**Work instruction:**
When you reach the line in the data below that contains "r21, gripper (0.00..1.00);", please start repeating lines exactly, and stop after the line that contains "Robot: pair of", repeating nothing else.

**Source data:**
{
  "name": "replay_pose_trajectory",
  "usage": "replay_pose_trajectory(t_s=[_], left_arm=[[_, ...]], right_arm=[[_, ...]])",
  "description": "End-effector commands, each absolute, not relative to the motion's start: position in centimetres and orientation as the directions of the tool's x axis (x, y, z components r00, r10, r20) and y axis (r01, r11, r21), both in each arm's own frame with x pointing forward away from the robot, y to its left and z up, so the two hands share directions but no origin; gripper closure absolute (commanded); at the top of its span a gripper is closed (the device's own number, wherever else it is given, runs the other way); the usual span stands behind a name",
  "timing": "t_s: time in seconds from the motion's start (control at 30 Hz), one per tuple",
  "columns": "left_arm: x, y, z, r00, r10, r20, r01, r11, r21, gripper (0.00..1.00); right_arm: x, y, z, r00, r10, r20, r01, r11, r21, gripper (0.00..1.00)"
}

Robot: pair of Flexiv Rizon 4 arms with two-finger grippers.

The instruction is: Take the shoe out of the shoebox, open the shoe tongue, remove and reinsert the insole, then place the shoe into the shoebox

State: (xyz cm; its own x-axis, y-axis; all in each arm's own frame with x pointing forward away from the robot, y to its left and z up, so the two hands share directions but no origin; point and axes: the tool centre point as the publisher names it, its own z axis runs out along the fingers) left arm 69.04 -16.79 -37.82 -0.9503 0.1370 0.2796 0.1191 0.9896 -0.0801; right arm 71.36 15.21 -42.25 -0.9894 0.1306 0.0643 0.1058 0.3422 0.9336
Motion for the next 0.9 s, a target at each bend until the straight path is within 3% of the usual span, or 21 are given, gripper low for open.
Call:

**Task solution:**
  "columns": "left_arm: x, y, z, r00, r10, r20, r01, r11, r21, gripper (0.00..1.00); right_arm: x, y, z, r00, r10, r20, r01, r11, r21, gripper (0.00..1.00)"
}

Robot: pair of Flexiv Rizon 4 arms with two-finger grippers.

This exercise has now been fully answered.